WHAT YOU WILL DO – Would you print the full listing word for word?
= = = = = = =
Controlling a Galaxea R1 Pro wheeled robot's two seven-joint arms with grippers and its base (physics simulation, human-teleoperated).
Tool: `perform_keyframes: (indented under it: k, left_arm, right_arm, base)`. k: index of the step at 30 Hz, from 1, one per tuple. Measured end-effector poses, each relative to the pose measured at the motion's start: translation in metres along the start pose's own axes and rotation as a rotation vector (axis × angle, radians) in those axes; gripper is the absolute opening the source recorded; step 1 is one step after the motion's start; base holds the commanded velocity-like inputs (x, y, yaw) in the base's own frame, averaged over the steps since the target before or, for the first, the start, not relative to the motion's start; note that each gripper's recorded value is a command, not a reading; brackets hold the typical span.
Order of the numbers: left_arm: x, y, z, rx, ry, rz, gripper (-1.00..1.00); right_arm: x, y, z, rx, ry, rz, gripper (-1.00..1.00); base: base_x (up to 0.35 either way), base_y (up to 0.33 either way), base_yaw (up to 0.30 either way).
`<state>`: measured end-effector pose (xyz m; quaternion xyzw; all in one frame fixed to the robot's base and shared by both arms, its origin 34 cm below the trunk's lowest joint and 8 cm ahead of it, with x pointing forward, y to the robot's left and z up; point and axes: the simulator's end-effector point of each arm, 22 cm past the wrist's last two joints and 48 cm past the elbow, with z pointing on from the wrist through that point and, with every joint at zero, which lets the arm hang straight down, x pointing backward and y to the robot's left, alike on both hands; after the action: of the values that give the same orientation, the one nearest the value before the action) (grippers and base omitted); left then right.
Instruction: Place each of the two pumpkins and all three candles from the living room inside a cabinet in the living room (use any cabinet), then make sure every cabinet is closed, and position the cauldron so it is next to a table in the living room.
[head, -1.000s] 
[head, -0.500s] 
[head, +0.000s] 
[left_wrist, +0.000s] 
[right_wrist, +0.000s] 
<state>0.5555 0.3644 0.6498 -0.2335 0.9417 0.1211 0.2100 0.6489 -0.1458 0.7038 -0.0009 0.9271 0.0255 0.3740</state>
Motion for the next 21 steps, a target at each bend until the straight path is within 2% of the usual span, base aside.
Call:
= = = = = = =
REPLY TO THE EXERCISE –
Controlling a Galaxea R1 Pro wheeled robot's two seven-joint arms with grippers and its base (physics simulation, human-teleoperated).
Tool: `perform_keyframes: (indented under it: k, left_arm, right_arm, base)`. k: index of the step at 30 Hz, from 1, one per tuple. Measured end-effector poses, each relative to the pose measured at the motion's start: translation in metres along the start pose's own axes and rotation as a rotation vector (axis × angle, radians) in those axes; gripper is the absolute opening the source recorded; step 1 is one step after the motion's start; base holds the commanded velocity-like inputs (x, y, yaw) in the base's own frame, averaged over the steps since the target before or, for the first, the start, not relative to the motion's start; note that each gripper's recorded value is a command, not a reading; brackets hold the typical span.
Order of the numbers: left_arm: x, y, z, rx, ry, rz, gripper (-1.00..1.00); right_arm: x, y, z, rx, ry, rz, gripper (-1.00..1.00); base: base_x (up to 0.35 either way), base_y (up to 0.33 either way), base_yaw (up to 0.30 either way).
`<state>`: measured end-effector pose (xyz m; quaternion xyzw; all in one frame fixed to the robot's base and shared by both arms, its origin 34 cm below the trunk's lowest joint and 8 cm ahead of it, with x pointing forward, y to the robot's left and z up; point and axes: the simulator's end-effector point of each arm, 22 cm past the wrist's last two joints and 48 cm past the elbow, with z pointing on from the wrist through that point and, with every joint at zero, which lets the arm hang straight down, x pointing backward and y to the robot's left, alike on both hands; after the action: of the values that give the same orientation, the one nearest the value before the action) (grippers and base omitted); left then right.
Instruction: Place each of the two pumpkins and all three candles from the living room inside a cabinet in the living room (use any cabinet), then make sure every cabinet is closed, and position the cauldron so it is next to a table in the living room.
[head, -1.000s] 
[head, -0.500s] 
[head, +0.000s] 
[left_wrist, +0.000s] 
[right_wrist, +0.000s] 
<state>0.5555 0.3644 0.6498 -0.2335 0.9417 0.1211 0.2100 0.6489 -0.1458 0.7038 -0.0009 0.9271 0.0255 0.3740</state>
Motion for the next 21 steps, a target at each bend until the straight path is within 2% of the usual span, base aside.
Call:

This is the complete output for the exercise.